「あークソッ!! 敵が多い!!」


 ユウキは悪態をつきながらテレキネシスを乱射すると、次から次へと敵たちを吹き飛ばしていく。だが今回は内部から爆発の起きるほど強力な一撃ではなく、数m吹き飛ばす程度のを繰りだす。
 さっきの爆破が可能なほどのテレキネシスは集中力と、力を多量に利用する。さっきのように多少の余裕があるときはいいが、それ以外ではあまり多用はできない。
 もっと効率のいい戦い方はあるものの、マリアを守りながらでは厳しい。


 「チッ!! くそくらえ!!」


 いったいの絶望少女が地面を蹴って飛び出すと、ユウキを飛び越えてその後ろにいるマリアを襲おうとする。抵抗を繰り返すユウキよりも、なにもしようとしないマリアを先に殺した方が楽だと判断したらしい。
 だがそれを許すわけにはいかなかった。


 「サイコキネシスでも喰らえ!!」
 左腕を上げると狙いをつける。
 すると空中で絶望少女の動きがぴたりと止まる、次にギュッと手のひらを握る。するとサイコキネシスに押しつぶされて絶望少女の体が吹き飛ぶ、黒い嘉新だが吹き飛んでどこぞに消えていく。コアが一つ足元に落ちるも、そんなものに気を配る余裕はない。
 ひとまずマリアを救うことができたが、敵はまだいる。
 視線を移すとまだいる敵の方を見る。
 するとさっきの隙に一人の翼の少女が目の間にまでくると刀を突き出してきていた。


 「うぉ!!」
 身をよじってギリギリのところでそれを避けると、テレキネシスで吹き飛ばす。
 白い羽をまき散らしながら、他の敵を巻き込んで数m先まで飛んで行く。
 だが、次の少女が刀を振りかぶって襲って来る。


 「クソッ!! 埒が明かねぇ!!」


 一旦距離を取ることにすると、ユウキは両腕をクロスさせ、強力なテレキネシスを壁を張るように発生させる。
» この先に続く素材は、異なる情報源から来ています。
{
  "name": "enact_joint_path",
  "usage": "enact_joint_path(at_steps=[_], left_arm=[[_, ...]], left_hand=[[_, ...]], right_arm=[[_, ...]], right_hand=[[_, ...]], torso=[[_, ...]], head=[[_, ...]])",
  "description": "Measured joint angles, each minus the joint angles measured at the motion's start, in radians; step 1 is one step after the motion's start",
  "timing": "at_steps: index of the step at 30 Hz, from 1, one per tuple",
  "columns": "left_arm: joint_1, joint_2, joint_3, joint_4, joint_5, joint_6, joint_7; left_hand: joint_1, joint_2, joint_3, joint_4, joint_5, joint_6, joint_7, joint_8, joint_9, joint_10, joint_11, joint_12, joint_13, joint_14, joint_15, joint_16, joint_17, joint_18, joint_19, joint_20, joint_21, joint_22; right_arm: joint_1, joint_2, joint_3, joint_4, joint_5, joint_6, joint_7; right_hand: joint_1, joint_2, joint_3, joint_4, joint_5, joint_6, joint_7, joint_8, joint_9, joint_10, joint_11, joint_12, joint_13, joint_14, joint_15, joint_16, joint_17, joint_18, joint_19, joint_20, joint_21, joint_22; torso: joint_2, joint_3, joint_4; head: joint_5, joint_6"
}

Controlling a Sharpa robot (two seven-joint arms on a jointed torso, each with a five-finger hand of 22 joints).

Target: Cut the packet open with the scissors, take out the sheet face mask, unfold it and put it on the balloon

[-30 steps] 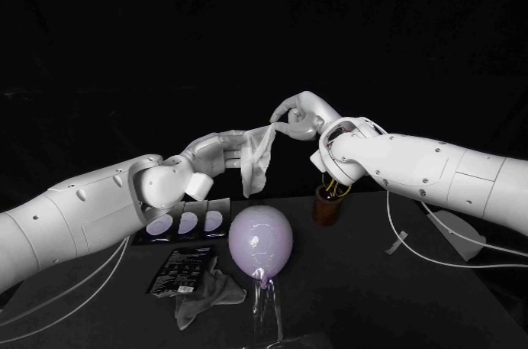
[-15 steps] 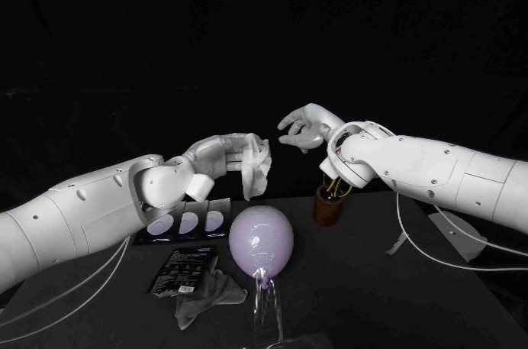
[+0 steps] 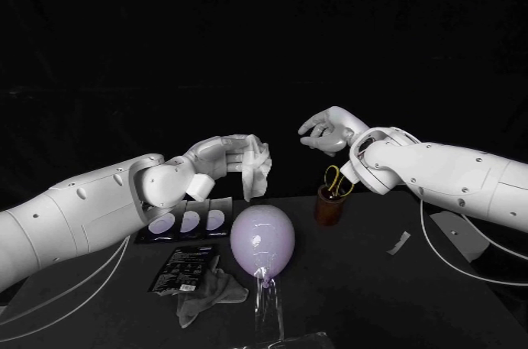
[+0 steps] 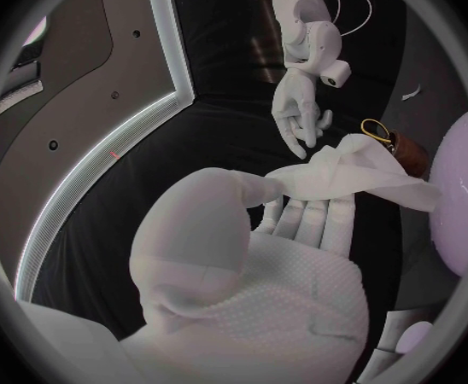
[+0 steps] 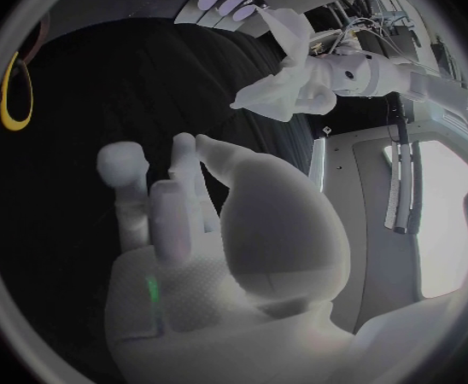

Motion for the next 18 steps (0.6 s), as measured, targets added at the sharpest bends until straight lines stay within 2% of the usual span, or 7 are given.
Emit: enact_joint_path(at_steps=[3, 5, 7, 8, 11, 12, 18], left_arm=[[0.0, 0.0, 0.0, 0.0, 0.0, -0.007, -0.005], [0.0, -0.001, 0.0, 0.001, 0.0, -0.011, -0.007], [0.0, -0.001, 0.0, 0.0, 0.001, -0.015, -0.01], [0.0, -0.001, 0.0, 0.0, 0.001, -0.017, -0.011], [0.0, -0.002, 0.0, 0.0, 0.001, -0.021, -0.014], [0.0, -0.002, 0.0, 0.001, 0.001, -0.022, -0.014], [0.0, -0.003, -0.001, 0.004, 0.002, -0.028, -0.018]], left_hand=[[0.0, 0.0, 0.003, -0.003, 0.0, -0.001, -0.001, 0.0, 0.0, 0.0, 0.0, 0.0, 0.0, 0.0, 0.0, 0.0, 0.0, 0.0, 0.0, 0.0, 0.0, -0.001], [0.0, 0.0, 0.003, -0.003, 0.0, -0.002, -0.001, 0.0, 0.0, 0.0, 0.0, 0.0, 0.0, 0.0, 0.0, 0.0, 0.0, 0.0, 0.0, 0.0, 0.0, -0.001], [0.0, 0.0, 0.003, -0.003, 0.0, -0.002, -0.001, 0.0, 0.0, 0.0, 0.0, 0.0, 0.0, 0.0, 0.0, -0.004, 0.0, 0.0, 0.0, 0.0, 0.0, -0.002], [0.0, 0.0, 0.003, -0.003, 0.0, -0.002, -0.001, 0.0, 0.0, 0.0, 0.0, 0.0, 0.0, 0.0, 0.0, -0.004, 0.0, 0.0, 0.0, 0.0, 0.0, -0.002], [0.0, 0.0, 0.003, -0.003, 0.0, -0.002, -0.001, 0.0, 0.0, 0.0, 0.0, 0.0, 0.0, 0.0, 0.0, -0.004, 0.0, 0.0, 0.0, 0.0, 0.0, -0.003], [0.0, 0.0, 0.003, -0.003, 0.0, -0.002, -0.001, 0.0, 0.0, 0.0, 0.0, 0.0, 0.0, 0.0, 0.0, -0.004, 0.0, 0.0, 0.0, 0.0, 0.0, -0.004], [0.0, 0.0, 0.003, -0.003, 0.0, -0.003, 0.0, 0.0, 0.0, 0.0, 0.0, 0.0, 0.0, 0.0, 0.0, -0.004, 0.0, -0.001, 0.0, 0.0, 0.0, -0.005]], right_arm=[[-0.002, -0.034, 0.0, 0.076, -0.03, -0.054, 0.032], [-0.009, -0.058, 0.001, 0.139, -0.073, -0.091, 0.05], [-0.022, -0.078, 0.001, 0.203, -0.134, -0.123, 0.063], [-0.029, -0.082, 0.001, 0.224, -0.161, -0.135, 0.066], [-0.054, -0.091, 0.0, 0.28, -0.256, -0.171, 0.068], [-0.061, -0.091, 0.0, 0.292, -0.283, -0.18, 0.066], [-0.088, -0.076, -0.001, 0.317, -0.429, -0.231, 0.026]], right_hand=[[0.0, 0.0, -0.013, 0.002, 0.0, 0.033, -0.014, 0.0, -0.01, 0.11, -0.011, 0.292, 0.24, 0.006, -0.005, 0.066, 0.017, -0.033, 0.074, -0.011, 0.174, 0.001], [-0.007, -0.007, -0.02, 0.009, 0.0, 0.047, -0.018, 0.0, -0.014, 0.158, -0.014, 0.409, 0.337, 0.009, -0.006, 0.091, 0.018, -0.033, 0.101, -0.015, 0.245, 0.001], [-0.016, -0.016, -0.031, 0.012, 0.0, 0.054, -0.023, 0.0, -0.017, 0.197, -0.016, 0.49, 0.406, 0.01, -0.008, 0.109, 0.018, -0.049, 0.12, -0.016, 0.296, 0.001], [-0.024, -0.024, -0.037, 0.018, -0.006, 0.059, -0.021, 0.0, -0.019, 0.222, -0.017, 0.537, 0.446, 0.008, -0.01, 0.118, 0.018, -0.055, 0.129, -0.017, 0.324, 0.001], [-0.039, -0.036, -0.05, 0.031, -0.022, 0.062, -0.02, -0.008, -0.024, 0.242, -0.013, 0.584, 0.489, 0.008, -0.01, 0.126, 0.021, -0.056, 0.137, -0.018, 0.346, 0.001], [-0.043, -0.034, -0.054, 0.035, -0.023, 0.062, -0.02, -0.01, -0.026, 0.244, -0.012, 0.591, 0.496, 0.008, -0.01, 0.126, 0.021, -0.056, 0.137, -0.018, 0.349, 0.001], [-0.069, -0.06, -0.076, 0.052, -0.027, 0.059, -0.017, -0.02, -0.034, 0.248, -0.011, 0.61, 0.516, 0.008, -0.01, 0.126, 0.02, -0.056, 0.141, -0.015, 0.357, 0.001]], torso=[[0.0, 0.0001, 0.0], [-0.001, 0.0, -0.0001], [-0.001, 0.0001, -0.0003], [-0.001, 0.0, -0.0004], [-0.001, 0.0, -0.0004], [-0.001, 0.0, -0.0004], [0.0, -0.0002, 0.0008]], head=[[0.001, 0.001], [0.003, 0.002], [0.004, 0.002], [0.005, 0.002], [0.007, 0.004], [0.008, 0.004], [0.008, 0.006]])
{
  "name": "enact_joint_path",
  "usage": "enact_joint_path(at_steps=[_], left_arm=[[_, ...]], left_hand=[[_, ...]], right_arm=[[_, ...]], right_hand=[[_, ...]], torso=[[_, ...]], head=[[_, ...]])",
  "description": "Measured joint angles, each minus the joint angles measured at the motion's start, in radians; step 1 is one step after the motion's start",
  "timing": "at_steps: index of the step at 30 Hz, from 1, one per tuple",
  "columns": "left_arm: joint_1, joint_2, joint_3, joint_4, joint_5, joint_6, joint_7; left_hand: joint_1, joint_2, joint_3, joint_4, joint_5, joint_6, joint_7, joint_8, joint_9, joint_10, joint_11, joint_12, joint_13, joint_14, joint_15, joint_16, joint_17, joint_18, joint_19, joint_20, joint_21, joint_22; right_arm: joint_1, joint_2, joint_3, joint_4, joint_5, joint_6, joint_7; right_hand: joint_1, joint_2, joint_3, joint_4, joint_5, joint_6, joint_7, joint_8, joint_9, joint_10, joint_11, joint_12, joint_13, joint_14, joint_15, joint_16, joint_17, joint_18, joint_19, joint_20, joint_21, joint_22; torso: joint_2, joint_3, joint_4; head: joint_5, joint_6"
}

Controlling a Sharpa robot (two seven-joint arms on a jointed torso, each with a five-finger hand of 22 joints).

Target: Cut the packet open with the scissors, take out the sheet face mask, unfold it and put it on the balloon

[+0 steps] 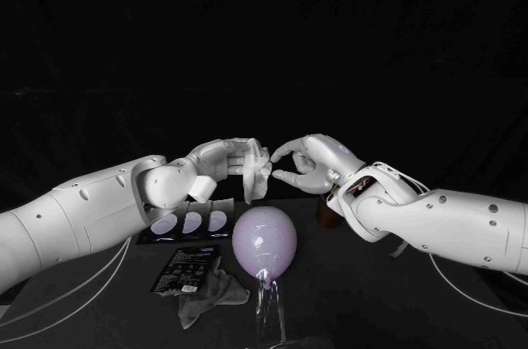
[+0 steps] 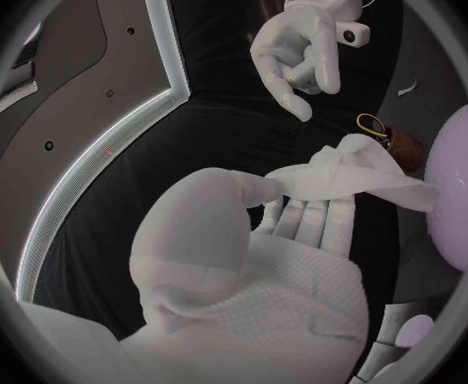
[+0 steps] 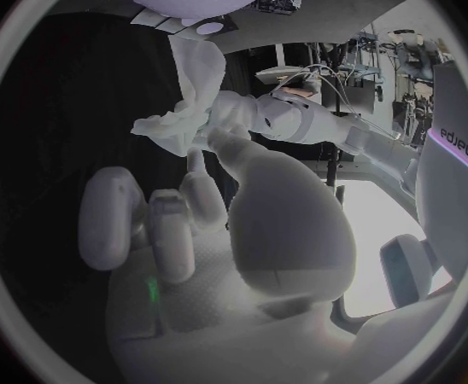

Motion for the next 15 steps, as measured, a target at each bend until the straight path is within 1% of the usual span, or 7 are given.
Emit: enact_joint_path(at_steps=[1, 3, 4, 7, 12, 15], left_arm=[[0.0, 0.0, 0.0, 0.0, 0.0, -0.001, -0.001], [0.0, 0.0, 0.0, 0.002, 0.001, -0.002, -0.001], [0.0, 0.0, 0.0, 0.002, 0.001, -0.002, -0.002], [0.0, -0.001, 0.0, 0.004, 0.001, -0.003, -0.003], [0.0, -0.001, -0.001, 0.006, 0.0, -0.005, -0.005], [0.0, -0.001, -0.001, 0.008, -0.001, -0.005, -0.006]], left_hand=[[0.0, 0.0, 0.002, -0.002, 0.0, 0.0, 0.0, 0.0, 0.0, 0.0, 0.0, 0.0, 0.0, 0.0, 0.0, -0.004, 0.0, 0.0, 0.0, 0.0, 0.0, 0.0], [0.0, 0.0, 0.003, -0.003, 0.0, 0.0, 0.0, 0.0, 0.0, 0.0, 0.0, 0.0, 0.0, 0.0, 0.0, -0.004, 0.0, 0.0, 0.0, 0.0, 0.0, 0.0], [0.0, 0.0, 0.003, -0.003, 0.0, 0.0, 0.0, 0.0, 0.0, 0.0, 0.0, 0.0, 0.0, 0.0, 0.0, -0.004, 0.0, 0.0, 0.0, 0.0, 0.0, 0.0], [0.0, 0.0, 0.003, -0.003, 0.0, 0.0, 0.0, 0.0, 0.0, 0.0, 0.0, 0.004, 0.0, 0.0, 0.0, -0.004, 0.0, 0.0, 0.0, 0.0, 0.0, -0.002], [0.0, 0.0, 0.003, -0.003, 0.0, 0.0, 0.0, 0.0, 0.0, 0.0, 0.0, 0.004, 0.0, 0.0, 0.0, -0.004, 0.0, 0.0, 0.0, 0.0, 0.0, -0.002], [0.0, 0.0, 0.0, -0.006, 0.0, 0.0, 0.0, -0.001, 0.0, 0.0, 0.0, 0.004, 0.0, 0.0, 0.0, -0.004, 0.0, -0.001, 0.0, 0.0, -0.004, -0.003]], right_arm=[[-0.004, 0.006, 0.0, 0.001, -0.024, -0.009, -0.013], [-0.009, 0.015, 0.0, 0.002, -0.056, -0.022, -0.034], [-0.012, 0.021, 0.0, 0.003, -0.075, -0.03, -0.047], [-0.016, 0.033, 0.0, 0.004, -0.114, -0.052, -0.077], [-0.02, 0.051, 0.0, 0.005, -0.163, -0.085, -0.116], [-0.022, 0.067, 0.0, -0.002, -0.186, -0.101, -0.133]], right_hand=[[-0.005, -0.005, -0.005, 0.005, 0.0, -0.002, 0.002, -0.004, -0.001, 0.0, 0.0, 0.0, 0.001, 0.0, 0.0, 0.0, 0.0, 0.0, 0.002, 0.002, 0.001, 0.0], [-0.005, -0.005, -0.008, 0.008, 0.0, -0.004, 0.004, -0.008, -0.003, 0.0, 0.0, 0.0, 0.006, 0.0, 0.0, 0.0, -0.002, 0.0, 0.002, 0.002, 0.001, 0.0], [-0.009, -0.009, -0.009, 0.006, 0.0, -0.004, 0.004, -0.008, -0.004, 0.0, 0.0, 0.0, 0.006, 0.0, 0.0, 0.0, -0.002, 0.0, 0.002, 0.002, 0.001, 0.0], [-0.009, -0.009, -0.016, 0.011, 0.008, -0.007, 0.007, -0.013, -0.006, 0.0, 0.0, 0.004, 0.007, 0.0, 0.0, 0.0, -0.003, 0.0, 0.002, 0.002, 0.001, -0.001], [-0.009, -0.009, -0.016, 0.011, 0.012, -0.008, 0.007, -0.015, -0.008, 0.0, 0.0, 0.006, 0.009, 0.0, 0.0, -0.001, -0.003, 0.0, 0.002, 0.002, 0.001, -0.001], [-0.009, -0.009, -0.016, 0.011, 0.012, -0.013, 0.013, -0.021, -0.011, 0.0, 0.0, 0.006, 0.009, 0.0, 0.0, -0.001, -0.003, 0.0, 0.002, 0.002, 0.001, 0.0]], torso=[[0.0, -0.0003, 0.0001], [0.001, -0.0004, 0.0004], [0.001, -0.0004, 0.0005], [0.001, -0.0005, 0.0005], [0.001, -0.0006, 0.0005], [0.001, -0.0005, 0.0005]], head=[[0.0, 0.0], [0.0, 0.0], [0.0, 0.0], [0.001, -0.001], [0.001, -0.004], [0.002, -0.005]])
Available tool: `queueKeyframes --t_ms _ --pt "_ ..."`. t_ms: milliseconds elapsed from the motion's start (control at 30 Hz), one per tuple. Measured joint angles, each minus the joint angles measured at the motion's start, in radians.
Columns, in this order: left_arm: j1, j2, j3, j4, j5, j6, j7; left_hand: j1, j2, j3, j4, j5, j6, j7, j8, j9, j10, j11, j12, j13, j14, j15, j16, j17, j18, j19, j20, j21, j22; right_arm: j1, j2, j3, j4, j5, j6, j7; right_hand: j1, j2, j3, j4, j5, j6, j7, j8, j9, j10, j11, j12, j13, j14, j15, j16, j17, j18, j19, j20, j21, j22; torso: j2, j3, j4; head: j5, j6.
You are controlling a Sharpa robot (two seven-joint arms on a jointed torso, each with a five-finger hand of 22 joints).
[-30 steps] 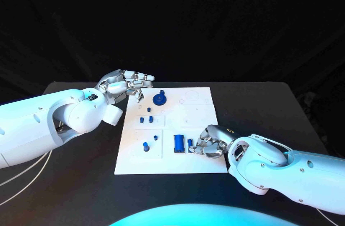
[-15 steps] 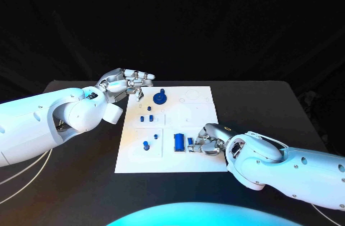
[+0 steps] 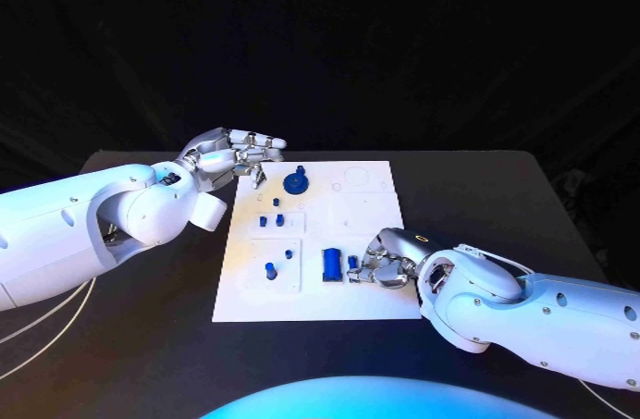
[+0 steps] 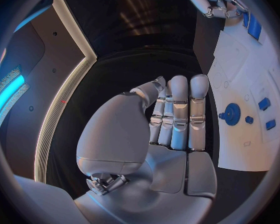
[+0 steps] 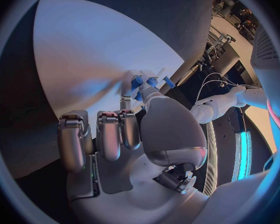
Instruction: Assemble the parts on the task board
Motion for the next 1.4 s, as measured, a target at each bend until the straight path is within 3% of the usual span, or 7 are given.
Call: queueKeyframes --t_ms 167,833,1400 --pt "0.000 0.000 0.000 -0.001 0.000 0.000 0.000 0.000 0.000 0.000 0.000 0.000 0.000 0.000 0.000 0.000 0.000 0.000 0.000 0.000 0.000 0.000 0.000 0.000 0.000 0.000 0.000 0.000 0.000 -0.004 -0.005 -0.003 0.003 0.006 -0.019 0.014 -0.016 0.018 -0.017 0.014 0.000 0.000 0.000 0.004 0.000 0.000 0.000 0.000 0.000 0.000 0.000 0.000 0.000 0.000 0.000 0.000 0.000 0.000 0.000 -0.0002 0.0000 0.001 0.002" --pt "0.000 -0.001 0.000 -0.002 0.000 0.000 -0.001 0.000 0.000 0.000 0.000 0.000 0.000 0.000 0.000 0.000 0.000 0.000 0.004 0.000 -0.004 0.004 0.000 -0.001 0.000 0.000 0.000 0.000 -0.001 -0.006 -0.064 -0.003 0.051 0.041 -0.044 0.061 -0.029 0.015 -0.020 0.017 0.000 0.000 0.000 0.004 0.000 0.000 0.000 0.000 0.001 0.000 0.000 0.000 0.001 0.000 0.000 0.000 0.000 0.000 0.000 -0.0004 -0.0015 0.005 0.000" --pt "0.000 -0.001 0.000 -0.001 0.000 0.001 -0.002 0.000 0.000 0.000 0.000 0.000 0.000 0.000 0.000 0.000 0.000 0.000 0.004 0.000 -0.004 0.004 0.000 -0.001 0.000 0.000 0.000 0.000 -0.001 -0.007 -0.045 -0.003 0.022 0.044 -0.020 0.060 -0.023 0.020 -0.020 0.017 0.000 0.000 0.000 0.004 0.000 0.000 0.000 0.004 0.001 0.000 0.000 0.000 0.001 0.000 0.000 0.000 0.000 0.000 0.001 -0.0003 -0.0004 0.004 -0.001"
するとその勢いに押されて、群がっていた大量の敵がかなり向こうまで飛ばされる。
 思惑通りに行った。


 「ハァ……ハァ……やったぜ!!」
 「大丈夫?」
 「あぁ!? うるせー!! 黙ってろ!!」
 「なっ!! 心配してやってるのに!!」
 「だーかーらー!! うるさい!!」


 少し余裕ができたのでサイコキネシスで近くのビルの鉄筋を引き抜くと、それで敵を貫き殺そうと思う。だが、力がうまいこと発揮できない。集中力が乱れてきているのだ。
 よくない傾向だった。


 「早く来てくれよ……デルタ!!」


 そう呟くユウキ
 するとまるでその声が聞こえてかのように、デルタが宙から降りてくる。
 ガンッという鈍い音がして、着地したあたりの地面が大きく抉れる。


 「呼んダ?」
 「お、おう、呼んだ」
 「……あいつラ?」
 「そうだ。殲滅してくれるか?」
 「任せテ」


 デルタはそう言いつつ、ちらりとマリアの方を見る。その視線にも全く感情は込められておらず、まるで氷を背中に押し付けられたかのような感覚に襲われる、何を言えばいいのかも分からない。